Your lover holds you
the poem is transmuted through the filter,
the long slow sound waves through liquid
no louder than your breath,
which at times is the loudest sound you hear.
Your skull's an echo chamber
as you realize even your breath carries a tune,
varies pitch and frequency.

I want to write a poem that would announce the coming of a tsunami,
a hurricane of thought as the words lack clarity,
a series of vowel sounds.
In the water, the consonants don't make sense:
a "K" sounds like an "A,"
a "T" is nothing more than an "E."
I want to write a poem that does this,
yet also says, "I love you,"or "This shit is fucked,"
or "Let me tell you about somethin'" under water,
where fish can rise and say, "That is deep," and want to cry.
And may be they do cry?
You'd never know,
cause your bodies submerged in tears as well.
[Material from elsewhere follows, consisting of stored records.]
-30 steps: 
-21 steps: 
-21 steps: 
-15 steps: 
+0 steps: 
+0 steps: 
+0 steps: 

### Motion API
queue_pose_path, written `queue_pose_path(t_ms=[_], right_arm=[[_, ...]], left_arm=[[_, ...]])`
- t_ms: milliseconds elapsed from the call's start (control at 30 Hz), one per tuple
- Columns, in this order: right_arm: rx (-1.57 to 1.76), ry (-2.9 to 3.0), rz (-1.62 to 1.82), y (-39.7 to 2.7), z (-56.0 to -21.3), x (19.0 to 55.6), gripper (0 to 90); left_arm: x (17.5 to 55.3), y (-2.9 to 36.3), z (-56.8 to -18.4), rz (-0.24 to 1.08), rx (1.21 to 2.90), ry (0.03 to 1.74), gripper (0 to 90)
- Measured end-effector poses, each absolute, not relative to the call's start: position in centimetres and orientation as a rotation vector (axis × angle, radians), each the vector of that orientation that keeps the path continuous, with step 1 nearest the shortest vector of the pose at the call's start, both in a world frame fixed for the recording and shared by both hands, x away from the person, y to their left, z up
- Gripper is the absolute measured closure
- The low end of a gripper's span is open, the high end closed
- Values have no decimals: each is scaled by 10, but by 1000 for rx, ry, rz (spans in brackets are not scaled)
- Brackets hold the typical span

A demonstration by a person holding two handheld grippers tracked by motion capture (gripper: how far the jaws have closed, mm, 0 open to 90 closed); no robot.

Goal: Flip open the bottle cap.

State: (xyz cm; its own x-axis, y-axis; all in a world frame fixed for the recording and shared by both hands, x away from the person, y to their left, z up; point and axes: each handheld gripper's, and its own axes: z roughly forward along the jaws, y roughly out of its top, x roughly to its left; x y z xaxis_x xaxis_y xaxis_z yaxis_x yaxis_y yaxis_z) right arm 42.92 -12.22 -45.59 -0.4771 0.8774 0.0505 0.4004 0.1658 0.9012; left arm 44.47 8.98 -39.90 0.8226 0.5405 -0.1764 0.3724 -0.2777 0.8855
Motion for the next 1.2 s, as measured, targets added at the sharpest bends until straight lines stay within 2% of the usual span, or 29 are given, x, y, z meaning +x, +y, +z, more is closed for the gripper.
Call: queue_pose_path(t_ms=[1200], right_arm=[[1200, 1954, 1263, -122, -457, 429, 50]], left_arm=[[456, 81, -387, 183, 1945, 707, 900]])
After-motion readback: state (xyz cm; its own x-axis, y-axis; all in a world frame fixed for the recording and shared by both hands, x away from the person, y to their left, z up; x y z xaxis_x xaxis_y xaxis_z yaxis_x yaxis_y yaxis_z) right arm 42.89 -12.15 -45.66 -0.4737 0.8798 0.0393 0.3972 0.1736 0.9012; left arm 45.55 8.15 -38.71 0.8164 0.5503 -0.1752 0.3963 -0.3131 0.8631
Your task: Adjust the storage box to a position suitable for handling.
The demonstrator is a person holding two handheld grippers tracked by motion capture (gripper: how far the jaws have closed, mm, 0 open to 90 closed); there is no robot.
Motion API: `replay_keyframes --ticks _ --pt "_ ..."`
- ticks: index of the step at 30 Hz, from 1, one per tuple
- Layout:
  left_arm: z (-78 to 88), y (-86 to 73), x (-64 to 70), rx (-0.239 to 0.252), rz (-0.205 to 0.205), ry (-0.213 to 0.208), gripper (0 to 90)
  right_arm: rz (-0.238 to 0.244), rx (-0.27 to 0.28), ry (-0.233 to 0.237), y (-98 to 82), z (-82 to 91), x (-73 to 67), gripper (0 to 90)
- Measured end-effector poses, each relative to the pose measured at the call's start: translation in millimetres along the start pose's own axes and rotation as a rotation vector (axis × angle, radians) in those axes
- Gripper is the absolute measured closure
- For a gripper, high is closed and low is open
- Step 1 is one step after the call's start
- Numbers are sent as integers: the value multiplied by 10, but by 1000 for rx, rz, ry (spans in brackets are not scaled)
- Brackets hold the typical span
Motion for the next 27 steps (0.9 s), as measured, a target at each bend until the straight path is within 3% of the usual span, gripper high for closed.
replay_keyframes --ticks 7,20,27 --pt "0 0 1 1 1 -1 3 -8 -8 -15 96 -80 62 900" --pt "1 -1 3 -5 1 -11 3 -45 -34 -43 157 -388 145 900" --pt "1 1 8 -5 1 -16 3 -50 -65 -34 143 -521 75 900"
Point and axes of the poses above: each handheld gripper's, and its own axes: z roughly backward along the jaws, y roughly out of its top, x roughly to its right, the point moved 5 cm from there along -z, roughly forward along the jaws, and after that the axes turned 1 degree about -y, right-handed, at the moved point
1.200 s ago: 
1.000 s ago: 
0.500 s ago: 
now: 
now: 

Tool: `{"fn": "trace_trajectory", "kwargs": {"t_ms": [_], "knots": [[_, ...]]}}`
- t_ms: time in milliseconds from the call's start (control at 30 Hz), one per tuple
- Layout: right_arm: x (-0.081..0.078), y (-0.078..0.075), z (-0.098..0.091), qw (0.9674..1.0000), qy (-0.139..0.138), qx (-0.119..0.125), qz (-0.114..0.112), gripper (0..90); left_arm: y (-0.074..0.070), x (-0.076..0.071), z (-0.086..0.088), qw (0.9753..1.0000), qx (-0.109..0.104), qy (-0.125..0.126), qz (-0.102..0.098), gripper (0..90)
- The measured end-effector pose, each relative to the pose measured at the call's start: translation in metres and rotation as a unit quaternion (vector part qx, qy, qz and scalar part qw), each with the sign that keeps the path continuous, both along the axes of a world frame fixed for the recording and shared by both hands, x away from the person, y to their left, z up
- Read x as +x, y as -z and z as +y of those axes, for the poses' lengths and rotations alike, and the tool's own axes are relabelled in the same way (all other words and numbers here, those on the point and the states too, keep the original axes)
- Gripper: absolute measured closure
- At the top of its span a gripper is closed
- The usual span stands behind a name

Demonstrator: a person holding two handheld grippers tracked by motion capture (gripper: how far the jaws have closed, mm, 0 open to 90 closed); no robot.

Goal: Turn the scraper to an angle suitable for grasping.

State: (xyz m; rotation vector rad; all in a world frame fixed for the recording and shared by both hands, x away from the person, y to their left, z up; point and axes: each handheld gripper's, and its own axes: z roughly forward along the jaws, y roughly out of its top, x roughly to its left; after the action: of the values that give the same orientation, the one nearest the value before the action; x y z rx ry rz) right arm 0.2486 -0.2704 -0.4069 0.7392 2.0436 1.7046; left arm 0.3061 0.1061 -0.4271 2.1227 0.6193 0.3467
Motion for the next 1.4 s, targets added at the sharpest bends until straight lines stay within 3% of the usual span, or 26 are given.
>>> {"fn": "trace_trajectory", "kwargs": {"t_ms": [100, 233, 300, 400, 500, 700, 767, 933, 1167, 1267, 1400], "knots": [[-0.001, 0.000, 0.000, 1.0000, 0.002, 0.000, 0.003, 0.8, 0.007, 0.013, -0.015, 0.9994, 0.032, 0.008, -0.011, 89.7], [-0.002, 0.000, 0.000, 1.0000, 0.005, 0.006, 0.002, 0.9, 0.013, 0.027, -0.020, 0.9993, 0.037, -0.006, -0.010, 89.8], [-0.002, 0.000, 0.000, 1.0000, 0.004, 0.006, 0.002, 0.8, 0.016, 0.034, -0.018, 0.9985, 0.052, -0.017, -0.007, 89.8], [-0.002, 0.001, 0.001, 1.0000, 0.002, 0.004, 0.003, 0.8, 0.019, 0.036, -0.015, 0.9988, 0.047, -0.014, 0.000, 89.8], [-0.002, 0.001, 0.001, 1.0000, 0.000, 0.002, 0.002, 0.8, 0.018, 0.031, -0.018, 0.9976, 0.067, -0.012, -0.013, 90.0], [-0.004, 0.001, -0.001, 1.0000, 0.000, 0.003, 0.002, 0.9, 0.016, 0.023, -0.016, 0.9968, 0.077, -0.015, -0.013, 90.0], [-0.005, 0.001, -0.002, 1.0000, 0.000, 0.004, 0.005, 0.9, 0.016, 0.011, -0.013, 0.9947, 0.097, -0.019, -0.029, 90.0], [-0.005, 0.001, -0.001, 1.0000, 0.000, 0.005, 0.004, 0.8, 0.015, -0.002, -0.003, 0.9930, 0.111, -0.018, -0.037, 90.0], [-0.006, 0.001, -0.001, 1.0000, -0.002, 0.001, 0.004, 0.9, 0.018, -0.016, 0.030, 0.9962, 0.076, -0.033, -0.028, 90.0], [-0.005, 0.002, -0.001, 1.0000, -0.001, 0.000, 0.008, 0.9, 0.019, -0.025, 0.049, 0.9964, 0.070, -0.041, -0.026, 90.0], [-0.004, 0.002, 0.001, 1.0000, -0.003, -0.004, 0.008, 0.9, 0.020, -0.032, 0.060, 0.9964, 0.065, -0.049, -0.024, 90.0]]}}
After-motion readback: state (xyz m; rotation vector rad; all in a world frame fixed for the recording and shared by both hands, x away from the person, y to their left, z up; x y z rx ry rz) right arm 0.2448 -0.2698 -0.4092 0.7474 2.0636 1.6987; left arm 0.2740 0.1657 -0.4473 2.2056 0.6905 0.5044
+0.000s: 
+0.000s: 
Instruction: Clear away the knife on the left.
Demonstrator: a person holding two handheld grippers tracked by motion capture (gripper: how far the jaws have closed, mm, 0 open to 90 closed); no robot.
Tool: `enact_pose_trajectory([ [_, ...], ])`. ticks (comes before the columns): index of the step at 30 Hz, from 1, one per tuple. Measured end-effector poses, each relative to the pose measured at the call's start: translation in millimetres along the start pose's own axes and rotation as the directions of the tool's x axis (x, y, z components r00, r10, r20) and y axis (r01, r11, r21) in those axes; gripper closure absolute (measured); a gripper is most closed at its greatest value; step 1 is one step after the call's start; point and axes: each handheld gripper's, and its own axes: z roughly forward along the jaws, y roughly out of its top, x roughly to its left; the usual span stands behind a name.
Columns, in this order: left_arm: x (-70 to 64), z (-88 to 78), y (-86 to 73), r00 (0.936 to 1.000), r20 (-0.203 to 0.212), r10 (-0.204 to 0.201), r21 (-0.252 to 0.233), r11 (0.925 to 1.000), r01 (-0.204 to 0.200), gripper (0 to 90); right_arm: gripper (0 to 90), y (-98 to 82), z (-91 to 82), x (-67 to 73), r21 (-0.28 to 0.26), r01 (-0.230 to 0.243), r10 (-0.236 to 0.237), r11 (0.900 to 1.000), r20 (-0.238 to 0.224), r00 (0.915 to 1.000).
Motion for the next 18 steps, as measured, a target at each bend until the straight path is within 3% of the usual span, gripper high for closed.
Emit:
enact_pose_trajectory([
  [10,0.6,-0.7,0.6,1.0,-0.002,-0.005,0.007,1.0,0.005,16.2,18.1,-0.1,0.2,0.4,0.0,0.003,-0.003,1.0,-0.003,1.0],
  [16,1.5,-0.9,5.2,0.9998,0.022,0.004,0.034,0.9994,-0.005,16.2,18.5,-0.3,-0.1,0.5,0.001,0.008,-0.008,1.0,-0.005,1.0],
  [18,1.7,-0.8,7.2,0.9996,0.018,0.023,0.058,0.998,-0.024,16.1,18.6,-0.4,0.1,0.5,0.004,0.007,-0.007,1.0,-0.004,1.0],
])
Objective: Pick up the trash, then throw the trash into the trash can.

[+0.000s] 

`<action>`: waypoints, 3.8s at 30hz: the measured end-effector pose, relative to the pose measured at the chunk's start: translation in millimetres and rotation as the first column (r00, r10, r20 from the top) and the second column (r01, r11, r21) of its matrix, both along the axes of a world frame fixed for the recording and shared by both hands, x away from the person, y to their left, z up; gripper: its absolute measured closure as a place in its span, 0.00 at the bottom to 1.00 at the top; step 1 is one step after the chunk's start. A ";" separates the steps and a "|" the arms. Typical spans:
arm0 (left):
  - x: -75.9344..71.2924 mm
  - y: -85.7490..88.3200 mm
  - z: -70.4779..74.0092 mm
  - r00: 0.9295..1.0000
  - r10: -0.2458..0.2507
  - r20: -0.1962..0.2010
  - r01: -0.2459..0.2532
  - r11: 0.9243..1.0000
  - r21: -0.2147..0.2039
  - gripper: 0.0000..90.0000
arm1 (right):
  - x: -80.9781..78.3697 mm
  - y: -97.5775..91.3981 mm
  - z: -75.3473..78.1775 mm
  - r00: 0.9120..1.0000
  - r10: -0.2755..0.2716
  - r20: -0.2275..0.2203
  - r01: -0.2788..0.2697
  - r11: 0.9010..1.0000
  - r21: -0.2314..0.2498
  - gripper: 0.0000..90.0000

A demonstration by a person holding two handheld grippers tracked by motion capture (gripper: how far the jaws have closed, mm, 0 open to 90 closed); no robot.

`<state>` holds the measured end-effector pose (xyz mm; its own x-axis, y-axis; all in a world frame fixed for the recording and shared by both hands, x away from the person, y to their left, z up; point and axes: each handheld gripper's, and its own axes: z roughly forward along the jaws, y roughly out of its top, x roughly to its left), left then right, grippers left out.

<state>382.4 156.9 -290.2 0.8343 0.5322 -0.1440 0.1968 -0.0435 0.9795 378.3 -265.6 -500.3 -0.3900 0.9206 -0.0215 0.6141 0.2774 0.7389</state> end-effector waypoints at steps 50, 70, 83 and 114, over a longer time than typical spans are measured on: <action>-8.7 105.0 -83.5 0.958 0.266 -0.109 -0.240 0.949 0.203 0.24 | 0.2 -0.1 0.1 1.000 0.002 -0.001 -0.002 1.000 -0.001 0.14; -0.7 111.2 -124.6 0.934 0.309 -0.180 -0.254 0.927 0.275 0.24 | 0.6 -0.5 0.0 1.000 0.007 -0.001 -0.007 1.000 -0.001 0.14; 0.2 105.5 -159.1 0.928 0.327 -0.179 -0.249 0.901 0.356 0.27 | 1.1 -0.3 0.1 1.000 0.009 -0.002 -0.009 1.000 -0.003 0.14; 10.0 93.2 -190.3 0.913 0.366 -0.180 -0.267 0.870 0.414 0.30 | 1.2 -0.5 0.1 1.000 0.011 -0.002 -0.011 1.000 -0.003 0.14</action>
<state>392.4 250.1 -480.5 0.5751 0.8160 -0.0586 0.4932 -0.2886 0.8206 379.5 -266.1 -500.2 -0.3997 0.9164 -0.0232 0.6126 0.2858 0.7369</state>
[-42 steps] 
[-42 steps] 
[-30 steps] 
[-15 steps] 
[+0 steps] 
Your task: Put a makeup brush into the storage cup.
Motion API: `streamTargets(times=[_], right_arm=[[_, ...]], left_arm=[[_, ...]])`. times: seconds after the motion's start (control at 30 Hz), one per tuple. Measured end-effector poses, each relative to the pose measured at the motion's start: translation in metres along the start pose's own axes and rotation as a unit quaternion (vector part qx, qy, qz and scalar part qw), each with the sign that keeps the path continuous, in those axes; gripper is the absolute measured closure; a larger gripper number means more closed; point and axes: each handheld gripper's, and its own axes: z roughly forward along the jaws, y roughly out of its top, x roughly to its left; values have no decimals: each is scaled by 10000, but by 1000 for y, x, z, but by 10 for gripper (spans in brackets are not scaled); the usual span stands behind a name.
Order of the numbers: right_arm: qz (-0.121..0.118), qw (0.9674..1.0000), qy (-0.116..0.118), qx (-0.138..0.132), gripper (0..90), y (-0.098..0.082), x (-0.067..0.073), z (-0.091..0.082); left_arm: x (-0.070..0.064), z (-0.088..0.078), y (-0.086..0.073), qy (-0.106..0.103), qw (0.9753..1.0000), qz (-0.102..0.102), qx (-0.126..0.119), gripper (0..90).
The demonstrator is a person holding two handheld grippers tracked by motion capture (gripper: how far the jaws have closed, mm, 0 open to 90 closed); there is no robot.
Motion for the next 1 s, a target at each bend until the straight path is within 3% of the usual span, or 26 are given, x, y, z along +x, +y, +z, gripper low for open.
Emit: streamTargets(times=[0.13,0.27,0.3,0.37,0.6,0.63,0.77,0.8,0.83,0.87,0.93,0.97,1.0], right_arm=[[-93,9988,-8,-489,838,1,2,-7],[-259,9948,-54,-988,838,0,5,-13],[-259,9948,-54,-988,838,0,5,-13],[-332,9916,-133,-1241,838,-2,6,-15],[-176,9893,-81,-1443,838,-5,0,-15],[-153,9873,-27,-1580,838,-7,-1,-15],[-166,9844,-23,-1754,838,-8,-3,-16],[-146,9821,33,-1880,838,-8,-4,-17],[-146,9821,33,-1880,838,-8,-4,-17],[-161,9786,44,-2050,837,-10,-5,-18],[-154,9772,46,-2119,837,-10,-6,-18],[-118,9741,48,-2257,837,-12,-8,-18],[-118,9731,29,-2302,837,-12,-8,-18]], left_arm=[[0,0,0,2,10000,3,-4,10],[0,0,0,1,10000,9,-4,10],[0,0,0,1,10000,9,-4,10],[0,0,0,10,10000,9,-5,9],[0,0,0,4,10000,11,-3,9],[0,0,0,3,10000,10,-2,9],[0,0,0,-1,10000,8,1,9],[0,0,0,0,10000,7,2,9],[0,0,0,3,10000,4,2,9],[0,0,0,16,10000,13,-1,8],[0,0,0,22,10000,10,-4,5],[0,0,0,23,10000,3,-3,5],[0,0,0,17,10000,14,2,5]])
                I surrender.   I like to write.  I need to write.  I like to get in front of people and read what I write.  Occasionally, I write something that makes people laugh.   But, sometimes in moments of distress, like when my teeth hurt, another bill collector gets my new number, or yet another girl dumps me, I wish I’d said, “I want to be a micro-systems analyst,” or “I want to administer Novocain to struggling artists.”  But I didn’t.  After that story, at 17 years old, I announced, “I want to be a writer.”
A writer.
I'm a writer.
I'm a writer.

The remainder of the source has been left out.